» **SUPPLIED ENTRIES**:
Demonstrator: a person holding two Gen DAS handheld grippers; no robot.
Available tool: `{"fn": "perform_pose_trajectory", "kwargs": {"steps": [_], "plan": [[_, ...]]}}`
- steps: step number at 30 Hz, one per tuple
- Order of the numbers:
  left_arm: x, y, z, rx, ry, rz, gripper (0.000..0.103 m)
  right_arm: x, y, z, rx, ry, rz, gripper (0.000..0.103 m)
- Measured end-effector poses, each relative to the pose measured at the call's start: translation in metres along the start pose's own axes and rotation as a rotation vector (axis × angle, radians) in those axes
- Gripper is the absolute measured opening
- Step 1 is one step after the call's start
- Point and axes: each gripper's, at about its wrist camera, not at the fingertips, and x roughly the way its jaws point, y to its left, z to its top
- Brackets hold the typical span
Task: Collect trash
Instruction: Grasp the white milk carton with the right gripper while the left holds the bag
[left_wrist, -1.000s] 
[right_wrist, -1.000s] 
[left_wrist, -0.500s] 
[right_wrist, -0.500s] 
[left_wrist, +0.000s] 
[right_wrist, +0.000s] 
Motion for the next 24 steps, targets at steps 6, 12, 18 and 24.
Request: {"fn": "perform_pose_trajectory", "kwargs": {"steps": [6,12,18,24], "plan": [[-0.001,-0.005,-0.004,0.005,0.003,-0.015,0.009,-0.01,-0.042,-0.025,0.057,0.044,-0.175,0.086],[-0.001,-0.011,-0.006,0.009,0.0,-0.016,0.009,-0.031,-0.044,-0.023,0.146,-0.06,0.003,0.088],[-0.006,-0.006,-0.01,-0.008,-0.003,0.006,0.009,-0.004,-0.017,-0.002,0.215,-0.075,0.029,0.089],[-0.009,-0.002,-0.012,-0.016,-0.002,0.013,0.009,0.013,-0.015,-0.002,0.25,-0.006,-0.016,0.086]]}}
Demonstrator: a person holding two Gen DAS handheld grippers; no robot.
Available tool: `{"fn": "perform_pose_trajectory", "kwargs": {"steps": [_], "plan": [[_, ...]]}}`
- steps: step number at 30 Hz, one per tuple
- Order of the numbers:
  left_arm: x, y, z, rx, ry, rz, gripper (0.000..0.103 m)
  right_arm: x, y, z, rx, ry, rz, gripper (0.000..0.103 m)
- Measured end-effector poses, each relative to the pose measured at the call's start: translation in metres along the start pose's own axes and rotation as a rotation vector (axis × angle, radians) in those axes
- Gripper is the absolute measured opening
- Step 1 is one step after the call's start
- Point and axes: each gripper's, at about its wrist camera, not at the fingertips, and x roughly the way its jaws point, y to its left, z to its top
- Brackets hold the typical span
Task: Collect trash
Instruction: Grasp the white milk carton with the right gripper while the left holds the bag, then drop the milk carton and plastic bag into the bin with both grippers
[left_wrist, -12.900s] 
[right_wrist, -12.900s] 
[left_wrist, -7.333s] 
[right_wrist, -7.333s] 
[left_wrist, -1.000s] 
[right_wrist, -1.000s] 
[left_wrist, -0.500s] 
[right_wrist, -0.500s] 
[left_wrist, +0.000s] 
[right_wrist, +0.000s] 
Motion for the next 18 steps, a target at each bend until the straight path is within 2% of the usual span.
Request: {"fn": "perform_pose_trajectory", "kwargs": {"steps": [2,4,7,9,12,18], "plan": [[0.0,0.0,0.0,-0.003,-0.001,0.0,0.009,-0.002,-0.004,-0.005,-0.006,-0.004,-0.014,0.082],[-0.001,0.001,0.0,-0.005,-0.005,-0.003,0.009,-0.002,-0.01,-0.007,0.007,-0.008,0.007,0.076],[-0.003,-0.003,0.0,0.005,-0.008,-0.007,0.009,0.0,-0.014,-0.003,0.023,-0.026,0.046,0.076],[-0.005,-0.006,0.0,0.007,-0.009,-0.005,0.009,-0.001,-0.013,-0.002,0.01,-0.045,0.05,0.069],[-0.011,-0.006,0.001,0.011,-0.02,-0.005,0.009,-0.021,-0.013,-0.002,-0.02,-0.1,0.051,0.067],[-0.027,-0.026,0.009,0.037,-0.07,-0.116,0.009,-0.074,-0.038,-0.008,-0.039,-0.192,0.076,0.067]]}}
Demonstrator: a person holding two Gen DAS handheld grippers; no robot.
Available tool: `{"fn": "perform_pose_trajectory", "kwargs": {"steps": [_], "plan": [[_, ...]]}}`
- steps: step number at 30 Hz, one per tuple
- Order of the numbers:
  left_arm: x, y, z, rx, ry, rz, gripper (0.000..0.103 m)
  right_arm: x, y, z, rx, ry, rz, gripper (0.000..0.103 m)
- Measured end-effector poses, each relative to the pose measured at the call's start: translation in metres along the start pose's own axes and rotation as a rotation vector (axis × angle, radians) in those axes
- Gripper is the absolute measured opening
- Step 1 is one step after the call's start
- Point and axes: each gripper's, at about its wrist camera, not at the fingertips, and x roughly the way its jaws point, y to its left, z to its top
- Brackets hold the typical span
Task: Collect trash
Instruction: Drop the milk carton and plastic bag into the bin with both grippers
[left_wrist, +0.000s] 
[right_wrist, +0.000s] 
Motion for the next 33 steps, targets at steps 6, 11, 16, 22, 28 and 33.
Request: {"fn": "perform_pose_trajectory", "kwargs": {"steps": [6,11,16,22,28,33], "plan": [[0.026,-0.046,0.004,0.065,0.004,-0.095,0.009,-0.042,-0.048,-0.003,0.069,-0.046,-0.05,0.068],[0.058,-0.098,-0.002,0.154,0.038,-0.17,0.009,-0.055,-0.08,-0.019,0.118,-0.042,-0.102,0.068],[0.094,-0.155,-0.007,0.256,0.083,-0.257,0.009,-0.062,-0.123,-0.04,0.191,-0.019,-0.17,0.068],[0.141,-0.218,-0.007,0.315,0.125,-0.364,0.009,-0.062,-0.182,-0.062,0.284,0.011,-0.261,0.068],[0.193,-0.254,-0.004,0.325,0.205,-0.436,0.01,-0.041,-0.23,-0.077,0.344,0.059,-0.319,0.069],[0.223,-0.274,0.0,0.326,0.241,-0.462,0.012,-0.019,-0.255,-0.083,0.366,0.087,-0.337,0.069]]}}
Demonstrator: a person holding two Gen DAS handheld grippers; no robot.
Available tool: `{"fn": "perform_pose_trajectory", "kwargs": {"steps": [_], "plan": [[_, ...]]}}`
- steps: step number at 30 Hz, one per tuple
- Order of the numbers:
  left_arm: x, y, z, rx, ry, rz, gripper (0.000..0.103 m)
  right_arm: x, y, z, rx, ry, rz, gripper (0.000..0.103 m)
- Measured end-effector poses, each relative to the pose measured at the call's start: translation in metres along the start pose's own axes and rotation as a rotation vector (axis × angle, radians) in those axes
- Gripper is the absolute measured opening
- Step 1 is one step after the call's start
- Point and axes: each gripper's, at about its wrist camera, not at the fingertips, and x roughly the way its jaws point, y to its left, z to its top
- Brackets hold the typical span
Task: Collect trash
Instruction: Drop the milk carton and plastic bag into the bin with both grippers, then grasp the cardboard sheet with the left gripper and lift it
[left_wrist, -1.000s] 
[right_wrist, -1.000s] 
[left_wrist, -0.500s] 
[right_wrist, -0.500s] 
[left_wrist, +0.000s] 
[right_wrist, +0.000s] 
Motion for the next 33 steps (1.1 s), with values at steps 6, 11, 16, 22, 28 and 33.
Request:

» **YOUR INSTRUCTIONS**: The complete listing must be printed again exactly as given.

» **EXERCISE RESPONSE**:
Demonstrator: a person holding two Gen DAS handheld grippers; no robot.
Available tool: `{"fn": "perform_pose_trajectory", "kwargs": {"steps": [_], "plan": [[_, ...]]}}`
- steps: step number at 30 Hz, one per tuple
- Order of the numbers:
  left_arm: x, y, z, rx, ry, rz, gripper (0.000..0.103 m)
  right_arm: x, y, z, rx, ry, rz, gripper (0.000..0.103 m)
- Measured end-effector poses, each relative to the pose measured at the call's start: translation in metres along the start pose's own axes and rotation as a rotation vector (axis × angle, radians) in those axes
- Gripper is the absolute measured opening
- Step 1 is one step after the call's start
- Point and axes: each gripper's, at about its wrist camera, not at the fingertips, and x roughly the way its jaws point, y to its left, z to its top
- Brackets hold the typical span
Task: Collect trash
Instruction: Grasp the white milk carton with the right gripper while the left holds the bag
[left_wrist, -1.000s] 
[right_wrist, -1.000s] 
[left_wrist, -0.500s] 
[right_wrist, -0.500s] 
[left_wrist, +0.000s] 
[right_wrist, +0.000s] 
Motion for the next 24 steps, targets at steps 6, 12, 18 and 24.
Request: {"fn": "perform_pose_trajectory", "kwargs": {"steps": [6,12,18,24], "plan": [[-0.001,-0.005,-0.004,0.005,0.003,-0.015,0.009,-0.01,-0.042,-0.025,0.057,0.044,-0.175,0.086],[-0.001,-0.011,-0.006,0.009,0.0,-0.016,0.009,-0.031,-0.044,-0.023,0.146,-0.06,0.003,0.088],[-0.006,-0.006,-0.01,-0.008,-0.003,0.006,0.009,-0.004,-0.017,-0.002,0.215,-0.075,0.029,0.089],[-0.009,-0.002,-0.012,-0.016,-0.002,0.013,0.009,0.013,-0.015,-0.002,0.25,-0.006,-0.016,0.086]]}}
Demonstrator: a person holding two Gen DAS handheld grippers; no robot.
Available tool: `{"fn": "perform_pose_trajectory", "kwargs": {"steps": [_], "plan": [[_, ...]]}}`
- steps: step number at 30 Hz, one per tuple
- Order of the numbers:
  left_arm: x, y, z, rx, ry, rz, gripper (0.000..0.103 m)
  right_arm: x, y, z, rx, ry, rz, gripper (0.000..0.103 m)
- Measured end-effector poses, each relative to the pose measured at the call's start: translation in metres along the start pose's own axes and rotation as a rotation vector (axis × angle, radians) in those axes
- Gripper is the absolute measured opening
- Step 1 is one step after the call's start
- Point and axes: each gripper's, at about its wrist camera, not at the fingertips, and x roughly the way its jaws point, y to its left, z to its top
- Brackets hold the typical span
Task: Collect trash
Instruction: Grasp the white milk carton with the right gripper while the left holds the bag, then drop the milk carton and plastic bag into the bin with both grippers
[left_wrist, -12.900s] 
[right_wrist, -12.900s] 
[left_wrist, -7.333s] 
[right_wrist, -7.333s] 
[left_wrist, -1.000s] 
[right_wrist, -1.000s] 
[left_wrist, -0.500s] 
[right_wrist, -0.500s] 
[left_wrist, +0.000s] 
[right_wrist, +0.000s] 
Motion for the next 18 steps, a target at each bend until the straight path is within 2% of the usual span.
Request: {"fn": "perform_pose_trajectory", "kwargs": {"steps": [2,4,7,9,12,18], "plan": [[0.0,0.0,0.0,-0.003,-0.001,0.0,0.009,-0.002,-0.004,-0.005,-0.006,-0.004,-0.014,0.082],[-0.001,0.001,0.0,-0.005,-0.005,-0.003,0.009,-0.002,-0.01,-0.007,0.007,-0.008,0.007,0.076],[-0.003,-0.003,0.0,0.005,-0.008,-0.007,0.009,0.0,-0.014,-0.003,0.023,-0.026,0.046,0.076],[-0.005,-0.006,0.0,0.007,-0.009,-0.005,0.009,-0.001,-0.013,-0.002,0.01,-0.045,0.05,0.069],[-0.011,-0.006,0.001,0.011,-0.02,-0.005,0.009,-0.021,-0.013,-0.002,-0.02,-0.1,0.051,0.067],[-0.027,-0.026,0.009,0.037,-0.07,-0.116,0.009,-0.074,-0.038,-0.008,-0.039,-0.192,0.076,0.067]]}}
Demonstrator: a person holding two Gen DAS handheld grippers; no robot.
Available tool: `{"fn": "perform_pose_trajectory", "kwargs": {"steps": [_], "plan": [[_, ...]]}}`
- steps: step number at 30 Hz, one per tuple
- Order of the numbers:
  left_arm: x, y, z, rx, ry, rz, gripper (0.000..0.103 m)
  right_arm: x, y, z, rx, ry, rz, gripper (0.000..0.103 m)
- Measured end-effector poses, each relative to the pose measured at the call's start: translation in metres along the start pose's own axes and rotation as a rotation vector (axis × angle, radians) in those axes
- Gripper is the absolute measured opening
- Step 1 is one step after the call's start
- Point and axes: each gripper's, at about its wrist camera, not at the fingertips, and x roughly the way its jaws point, y to its left, z to its top
- Brackets hold the typical span
Task: Collect trash
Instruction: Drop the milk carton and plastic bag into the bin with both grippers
[left_wrist, +0.000s] 
[right_wrist, +0.000s] 
Motion for the next 33 steps, targets at steps 6, 11, 16, 22, 28 and 33.
Request: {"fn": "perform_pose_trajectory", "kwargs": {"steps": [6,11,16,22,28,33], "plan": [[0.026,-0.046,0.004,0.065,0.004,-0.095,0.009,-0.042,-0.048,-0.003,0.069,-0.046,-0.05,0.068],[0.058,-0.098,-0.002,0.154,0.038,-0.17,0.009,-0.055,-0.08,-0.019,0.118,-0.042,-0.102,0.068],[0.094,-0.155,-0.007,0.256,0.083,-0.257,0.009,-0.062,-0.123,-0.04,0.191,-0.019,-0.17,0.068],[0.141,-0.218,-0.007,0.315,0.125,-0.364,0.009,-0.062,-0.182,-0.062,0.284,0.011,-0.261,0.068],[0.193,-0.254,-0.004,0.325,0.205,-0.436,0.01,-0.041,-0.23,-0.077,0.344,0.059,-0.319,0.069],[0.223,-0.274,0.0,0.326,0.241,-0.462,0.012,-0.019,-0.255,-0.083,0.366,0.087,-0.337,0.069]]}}
Demonstrator: a person holding two Gen DAS handheld grippers; no robot.
Available tool: `{"fn": "perform_pose_trajectory", "kwargs": {"steps": [_], "plan": [[_, ...]]}}`
- steps: step number at 30 Hz, one per tuple
- Order of the numbers:
  left_arm: x, y, z, rx, ry, rz, gripper (0.000..0.103 m)
  right_arm: x, y, z, rx, ry, rz, gripper (0.000..0.103 m)
- Measured end-effector poses, each relative to the pose measured at the call's start: translation in metres along the start pose's own axes and rotation as a rotation vector (axis × angle, radians) in those axes
- Gripper is the absolute measured opening
- Step 1 is one step after the call's start
- Point and axes: each gripper's, at about its wrist camera, not at the fingertips, and x roughly the way its jaws point, y to its left, z to its top
- Brackets hold the typical span
Task: Collect trash
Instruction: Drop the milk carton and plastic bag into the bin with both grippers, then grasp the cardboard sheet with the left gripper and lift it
[left_wrist, -1.000s] 
[right_wrist, -1.000s] 
[left_wrist, -0.500s] 
[right_wrist, -0.500s] 
[left_wrist, +0.000s] 
[right_wrist, +0.000s] 
Motion for the next 33 steps (1.1 s), with values at steps 6, 11, 16, 22, 28 and 33.
Request:

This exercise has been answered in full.